## Task brief
Would you print the material exactly, starting at its first line and ending at the line holding "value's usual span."?

## Supplied data
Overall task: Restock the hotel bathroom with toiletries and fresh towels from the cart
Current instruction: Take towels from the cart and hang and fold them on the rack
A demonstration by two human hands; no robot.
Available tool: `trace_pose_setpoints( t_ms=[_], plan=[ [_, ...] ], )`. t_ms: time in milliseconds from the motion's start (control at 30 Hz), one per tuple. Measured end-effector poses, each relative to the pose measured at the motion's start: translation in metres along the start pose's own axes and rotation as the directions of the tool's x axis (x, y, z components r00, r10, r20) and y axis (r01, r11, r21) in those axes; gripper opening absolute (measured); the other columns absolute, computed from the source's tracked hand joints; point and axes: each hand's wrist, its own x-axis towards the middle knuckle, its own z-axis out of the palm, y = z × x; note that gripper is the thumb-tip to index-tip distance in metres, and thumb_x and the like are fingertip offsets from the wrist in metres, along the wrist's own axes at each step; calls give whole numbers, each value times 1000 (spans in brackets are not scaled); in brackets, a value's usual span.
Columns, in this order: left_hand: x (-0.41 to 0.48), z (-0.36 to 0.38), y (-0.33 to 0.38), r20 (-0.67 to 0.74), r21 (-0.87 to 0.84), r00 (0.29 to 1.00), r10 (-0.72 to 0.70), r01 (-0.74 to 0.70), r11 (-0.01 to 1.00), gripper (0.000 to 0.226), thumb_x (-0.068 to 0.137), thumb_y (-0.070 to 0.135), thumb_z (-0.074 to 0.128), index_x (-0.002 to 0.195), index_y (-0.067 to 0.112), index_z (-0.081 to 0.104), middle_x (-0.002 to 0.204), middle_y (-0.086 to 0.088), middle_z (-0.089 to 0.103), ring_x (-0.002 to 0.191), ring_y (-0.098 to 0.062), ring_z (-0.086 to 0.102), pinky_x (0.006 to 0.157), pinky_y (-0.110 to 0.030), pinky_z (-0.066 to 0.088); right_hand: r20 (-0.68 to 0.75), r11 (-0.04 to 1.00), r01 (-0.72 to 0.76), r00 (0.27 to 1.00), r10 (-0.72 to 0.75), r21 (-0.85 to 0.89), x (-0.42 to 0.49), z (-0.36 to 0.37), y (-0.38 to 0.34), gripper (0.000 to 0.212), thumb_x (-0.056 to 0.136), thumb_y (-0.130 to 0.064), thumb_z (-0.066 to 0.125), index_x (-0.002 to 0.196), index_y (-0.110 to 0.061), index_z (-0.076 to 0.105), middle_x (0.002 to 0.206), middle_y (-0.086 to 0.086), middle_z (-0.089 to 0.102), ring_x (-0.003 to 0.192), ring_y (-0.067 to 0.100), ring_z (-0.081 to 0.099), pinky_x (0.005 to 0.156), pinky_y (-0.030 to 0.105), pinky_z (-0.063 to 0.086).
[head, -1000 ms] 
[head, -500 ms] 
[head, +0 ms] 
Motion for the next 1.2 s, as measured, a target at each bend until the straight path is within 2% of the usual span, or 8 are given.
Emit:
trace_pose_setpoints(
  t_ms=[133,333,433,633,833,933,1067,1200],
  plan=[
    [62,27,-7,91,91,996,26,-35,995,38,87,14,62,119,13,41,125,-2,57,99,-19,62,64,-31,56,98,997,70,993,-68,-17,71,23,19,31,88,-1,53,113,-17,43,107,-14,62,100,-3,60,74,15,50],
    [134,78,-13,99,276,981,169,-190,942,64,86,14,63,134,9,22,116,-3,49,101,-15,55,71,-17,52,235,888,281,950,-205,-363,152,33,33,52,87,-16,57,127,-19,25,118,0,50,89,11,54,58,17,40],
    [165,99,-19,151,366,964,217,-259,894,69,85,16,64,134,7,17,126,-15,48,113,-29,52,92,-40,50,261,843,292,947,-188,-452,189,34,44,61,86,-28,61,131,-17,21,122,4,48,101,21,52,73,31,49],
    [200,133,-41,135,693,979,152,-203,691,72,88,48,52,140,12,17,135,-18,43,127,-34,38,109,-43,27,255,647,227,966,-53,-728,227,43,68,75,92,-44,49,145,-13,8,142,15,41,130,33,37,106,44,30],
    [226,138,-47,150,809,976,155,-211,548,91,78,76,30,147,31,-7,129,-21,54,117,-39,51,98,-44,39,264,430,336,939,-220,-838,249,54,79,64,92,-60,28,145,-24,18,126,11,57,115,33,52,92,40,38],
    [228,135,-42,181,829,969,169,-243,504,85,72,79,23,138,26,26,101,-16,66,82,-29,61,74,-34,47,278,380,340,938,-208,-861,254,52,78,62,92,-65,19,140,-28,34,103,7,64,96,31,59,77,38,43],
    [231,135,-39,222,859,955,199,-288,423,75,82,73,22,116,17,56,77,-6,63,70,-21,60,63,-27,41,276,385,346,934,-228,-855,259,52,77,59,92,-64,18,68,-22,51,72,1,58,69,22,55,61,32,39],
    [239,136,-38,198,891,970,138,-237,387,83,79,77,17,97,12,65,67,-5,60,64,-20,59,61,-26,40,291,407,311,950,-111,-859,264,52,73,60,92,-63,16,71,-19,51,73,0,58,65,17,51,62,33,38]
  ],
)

## Expected answer
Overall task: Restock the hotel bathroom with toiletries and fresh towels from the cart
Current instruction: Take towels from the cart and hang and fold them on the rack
A demonstration by two human hands; no robot.
Available tool: `trace_pose_setpoints( t_ms=[_], plan=[ [_, ...] ], )`. t_ms: time in milliseconds from the motion's start (control at 30 Hz), one per tuple. Measured end-effector poses, each relative to the pose measured at the motion's start: translation in metres along the start pose's own axes and rotation as the directions of the tool's x axis (x, y, z components r00, r10, r20) and y axis (r01, r11, r21) in those axes; gripper opening absolute (measured); the other columns absolute, computed from the source's tracked hand joints; point and axes: each hand's wrist, its own x-axis towards the middle knuckle, its own z-axis out of the palm, y = z × x; note that gripper is the thumb-tip to index-tip distance in metres, and thumb_x and the like are fingertip offsets from the wrist in metres, along the wrist's own axes at each step; calls give whole numbers, each value times 1000 (spans in brackets are not scaled); in brackets, a value's usual span.

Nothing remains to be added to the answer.